Combining DataFrames

CashBox has provided us with several separate CSV files. Let's take a look at two files transactions.csv and requests.csv. Requests are made in the application when one user requests cash from another. Requests are not required for a transaction to occur.

Let's see if we can't see get a feeling on how many successful requests and payments have been made. In order to do this we will need to combine the two DataFrames.

In [1]:
# Setup
from datetime import datetime
import os

import pandas as pd

from utils import render

transactions = pd.read_csv(os.path.join('data', 'transactions.csv'), index_col=0)
requests = pd.read_csv(os.path.join('data', 'requests.csv'), index_col=0)
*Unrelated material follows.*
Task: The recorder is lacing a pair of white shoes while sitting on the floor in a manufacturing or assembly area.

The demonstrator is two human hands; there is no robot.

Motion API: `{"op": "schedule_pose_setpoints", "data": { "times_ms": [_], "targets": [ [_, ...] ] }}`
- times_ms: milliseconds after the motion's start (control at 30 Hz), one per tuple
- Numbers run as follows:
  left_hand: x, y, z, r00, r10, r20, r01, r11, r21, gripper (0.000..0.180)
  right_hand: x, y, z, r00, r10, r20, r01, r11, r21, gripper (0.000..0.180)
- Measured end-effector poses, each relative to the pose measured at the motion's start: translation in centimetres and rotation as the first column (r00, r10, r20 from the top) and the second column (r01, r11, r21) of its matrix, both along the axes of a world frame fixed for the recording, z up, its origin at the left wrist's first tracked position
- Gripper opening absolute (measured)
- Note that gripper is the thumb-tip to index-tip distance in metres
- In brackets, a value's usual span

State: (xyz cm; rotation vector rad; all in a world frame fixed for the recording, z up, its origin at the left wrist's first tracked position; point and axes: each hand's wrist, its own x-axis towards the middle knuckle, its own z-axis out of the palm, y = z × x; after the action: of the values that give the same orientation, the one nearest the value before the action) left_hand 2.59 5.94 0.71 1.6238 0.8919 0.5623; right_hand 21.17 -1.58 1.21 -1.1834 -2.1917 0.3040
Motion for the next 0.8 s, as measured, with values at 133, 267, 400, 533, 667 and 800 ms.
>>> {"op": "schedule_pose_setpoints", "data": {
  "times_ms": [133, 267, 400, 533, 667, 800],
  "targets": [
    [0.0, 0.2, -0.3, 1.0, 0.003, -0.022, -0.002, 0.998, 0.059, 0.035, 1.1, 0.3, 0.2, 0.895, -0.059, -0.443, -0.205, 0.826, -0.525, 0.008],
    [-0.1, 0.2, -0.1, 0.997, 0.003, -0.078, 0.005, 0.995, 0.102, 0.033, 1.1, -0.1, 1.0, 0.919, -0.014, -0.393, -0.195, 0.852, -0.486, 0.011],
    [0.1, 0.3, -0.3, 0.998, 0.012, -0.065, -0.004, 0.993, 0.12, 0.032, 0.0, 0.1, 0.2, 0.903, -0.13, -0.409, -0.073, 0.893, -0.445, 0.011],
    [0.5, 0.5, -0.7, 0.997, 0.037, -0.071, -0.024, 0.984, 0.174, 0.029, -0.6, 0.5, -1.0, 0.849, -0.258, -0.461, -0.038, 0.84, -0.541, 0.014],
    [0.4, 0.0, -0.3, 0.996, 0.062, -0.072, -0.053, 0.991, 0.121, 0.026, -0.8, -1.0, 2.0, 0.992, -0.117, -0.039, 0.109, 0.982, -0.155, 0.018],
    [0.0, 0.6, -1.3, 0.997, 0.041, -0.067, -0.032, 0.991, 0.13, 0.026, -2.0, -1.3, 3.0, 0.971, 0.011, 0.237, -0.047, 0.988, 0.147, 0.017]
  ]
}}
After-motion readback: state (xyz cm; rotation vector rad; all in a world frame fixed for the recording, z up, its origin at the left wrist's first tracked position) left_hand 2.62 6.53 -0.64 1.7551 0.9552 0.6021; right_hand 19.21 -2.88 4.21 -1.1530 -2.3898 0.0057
# Pop out a quick sanity check
(transactions.shape, requests.shape)
Out[1]:
((998, 4), (313, 4))

Let's explore our data real quick, by taking a look at the first couple of rows in each DataFrame.

In [2]:
transactions.head(2)
Out[2]:
sender receiver amount sent_date
0 stein smoyer 49.03 2018-01-24
1 holden4580 joshua.henry 34.64 2018-02-06
In [3]:
requests.head(2)
Out[3]:
from_user to_user amount request_date
0 chad.chen paula7980 78.61 2018-02-12
1 kallen lmoore 1.94 2018-02-23

I'd like to see all the requests that have a matching transaction based on the users and the amount involved.

In order to do this we will merge both of our datasets together.

We'll create a new dataset by using the DataFrame.merge method.

In [4]:
# Since we are calling merge on the `requests` DataFrame it is considered the left side
successful_requests = requests.merge(
    # And transactions is the right side
    transactions, 
    # So now we line up columns that will make the join make sense.
    left_on=['from_user', 'to_user', 'amount'], 
    right_on=['receiver', 'sender', 'amount']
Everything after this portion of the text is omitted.